The problem: A faithful, complete copy of the records is required.

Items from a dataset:
BEGIN
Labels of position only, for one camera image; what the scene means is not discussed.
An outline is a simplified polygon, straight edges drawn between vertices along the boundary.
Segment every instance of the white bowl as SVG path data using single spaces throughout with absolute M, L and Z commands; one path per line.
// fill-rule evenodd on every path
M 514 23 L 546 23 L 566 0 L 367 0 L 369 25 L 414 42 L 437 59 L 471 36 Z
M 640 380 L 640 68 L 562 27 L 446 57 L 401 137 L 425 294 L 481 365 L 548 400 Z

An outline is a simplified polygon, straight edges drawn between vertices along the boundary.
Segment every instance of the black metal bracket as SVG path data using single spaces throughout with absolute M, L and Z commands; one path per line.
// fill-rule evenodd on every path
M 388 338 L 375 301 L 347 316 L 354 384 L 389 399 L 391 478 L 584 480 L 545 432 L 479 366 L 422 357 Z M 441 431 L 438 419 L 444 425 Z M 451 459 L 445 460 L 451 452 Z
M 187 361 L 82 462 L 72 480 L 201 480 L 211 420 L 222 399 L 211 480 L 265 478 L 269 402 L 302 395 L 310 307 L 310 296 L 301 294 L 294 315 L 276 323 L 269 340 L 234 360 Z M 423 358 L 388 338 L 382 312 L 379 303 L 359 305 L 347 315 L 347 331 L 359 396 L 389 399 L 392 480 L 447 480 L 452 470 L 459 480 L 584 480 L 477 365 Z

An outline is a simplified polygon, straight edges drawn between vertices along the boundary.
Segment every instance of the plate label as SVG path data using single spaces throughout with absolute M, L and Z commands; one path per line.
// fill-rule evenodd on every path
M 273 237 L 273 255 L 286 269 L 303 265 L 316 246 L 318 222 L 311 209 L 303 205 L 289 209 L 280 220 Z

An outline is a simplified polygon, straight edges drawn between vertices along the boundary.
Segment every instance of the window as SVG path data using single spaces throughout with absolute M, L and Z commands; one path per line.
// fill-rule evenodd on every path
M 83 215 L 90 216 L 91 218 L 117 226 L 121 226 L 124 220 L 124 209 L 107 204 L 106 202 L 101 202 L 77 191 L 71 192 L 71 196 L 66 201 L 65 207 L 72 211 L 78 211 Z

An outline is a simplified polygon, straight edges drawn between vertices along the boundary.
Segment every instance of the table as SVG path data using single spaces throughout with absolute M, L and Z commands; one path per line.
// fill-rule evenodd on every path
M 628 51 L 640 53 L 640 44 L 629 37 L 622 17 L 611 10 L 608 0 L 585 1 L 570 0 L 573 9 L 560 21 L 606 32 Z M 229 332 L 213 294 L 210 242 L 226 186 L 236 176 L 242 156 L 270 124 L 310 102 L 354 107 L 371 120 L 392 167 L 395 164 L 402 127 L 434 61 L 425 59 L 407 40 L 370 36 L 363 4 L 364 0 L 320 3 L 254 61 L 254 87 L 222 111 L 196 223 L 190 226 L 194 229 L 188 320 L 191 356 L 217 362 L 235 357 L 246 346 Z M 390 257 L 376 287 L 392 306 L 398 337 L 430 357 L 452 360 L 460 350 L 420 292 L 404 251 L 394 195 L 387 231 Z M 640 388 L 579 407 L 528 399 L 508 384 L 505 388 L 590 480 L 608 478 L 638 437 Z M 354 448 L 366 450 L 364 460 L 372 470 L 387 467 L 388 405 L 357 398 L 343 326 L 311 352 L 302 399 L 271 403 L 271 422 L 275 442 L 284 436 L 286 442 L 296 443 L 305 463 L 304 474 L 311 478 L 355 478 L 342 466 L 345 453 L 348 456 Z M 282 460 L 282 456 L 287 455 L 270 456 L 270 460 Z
END
Response below:
Labels of position only, for one camera image; what the scene means is not discussed.
An outline is a simplified polygon, straight edges drawn between vertices along the boundary.
Segment every instance of the white bowl as SVG path data using single spaces throughout with absolute M, L and Z commands; one path per line.
// fill-rule evenodd on every path
M 514 23 L 546 23 L 566 0 L 367 0 L 369 25 L 414 42 L 437 59 L 471 36 Z
M 640 380 L 640 68 L 562 27 L 446 57 L 401 137 L 425 294 L 481 365 L 548 400 Z

An outline is a simplified polygon, straight edges drawn between vertices along the boundary.
Segment every instance of the black metal bracket as SVG path data using single spaces throughout with absolute M, L and Z commands; one path per line.
// fill-rule evenodd on every path
M 388 338 L 375 301 L 347 316 L 354 384 L 389 399 L 391 478 L 584 480 L 545 432 L 479 366 L 422 357 Z M 441 431 L 438 419 L 444 425 Z M 451 459 L 445 460 L 451 452 Z
M 187 361 L 82 462 L 72 480 L 201 480 L 211 420 L 222 399 L 211 480 L 265 478 L 269 402 L 302 395 L 310 307 L 310 296 L 301 294 L 294 315 L 276 323 L 269 340 L 234 360 Z M 423 358 L 388 338 L 382 312 L 379 303 L 359 305 L 347 315 L 347 331 L 359 396 L 389 399 L 392 480 L 447 480 L 452 470 L 459 480 L 584 480 L 477 365 Z

An outline is a simplified polygon, straight edges drawn between vertices along the boundary.
Segment every instance of the plate label as SVG path data using single spaces throughout with absolute M, L and Z commands; one path per line.
// fill-rule evenodd on every path
M 273 237 L 273 255 L 286 269 L 303 265 L 316 246 L 318 222 L 311 209 L 303 205 L 289 209 L 280 220 Z

An outline is a simplified polygon, straight edges drawn between vertices along the boundary.
Segment every instance of the window as SVG path data using single spaces throughout with absolute M, L and Z commands; one path per line.
// fill-rule evenodd on every path
M 83 215 L 90 216 L 91 218 L 117 226 L 121 226 L 124 220 L 124 209 L 107 204 L 106 202 L 101 202 L 77 191 L 71 192 L 71 196 L 66 201 L 65 207 L 72 211 L 78 211 Z

An outline is a simplified polygon, straight edges drawn between vertices along the boundary.
Segment every instance of the table as SVG path data using single spaces throughout with absolute M, L and Z commands; one path per line.
// fill-rule evenodd on every path
M 628 51 L 640 53 L 640 44 L 629 37 L 622 17 L 611 10 L 608 0 L 585 1 L 570 0 L 573 9 L 560 21 L 606 32 Z M 229 332 L 213 294 L 210 242 L 226 186 L 236 176 L 242 156 L 270 124 L 310 102 L 354 107 L 371 120 L 392 167 L 395 164 L 402 127 L 434 61 L 425 59 L 407 40 L 370 36 L 363 4 L 364 0 L 320 3 L 254 61 L 254 87 L 222 111 L 196 223 L 190 226 L 194 229 L 188 320 L 191 356 L 217 362 L 235 357 L 246 346 Z M 390 257 L 376 287 L 392 306 L 398 337 L 430 357 L 452 360 L 460 350 L 420 292 L 404 251 L 394 195 L 387 231 Z M 640 388 L 579 407 L 528 399 L 508 384 L 505 388 L 590 480 L 608 478 L 638 437 Z M 354 448 L 366 450 L 364 460 L 372 470 L 387 467 L 388 405 L 357 398 L 343 326 L 311 352 L 302 399 L 271 403 L 271 422 L 275 442 L 284 436 L 286 442 L 296 443 L 305 463 L 304 474 L 311 478 L 355 478 L 342 466 L 345 453 L 348 456 Z M 282 460 L 282 456 L 287 455 L 270 456 L 270 460 Z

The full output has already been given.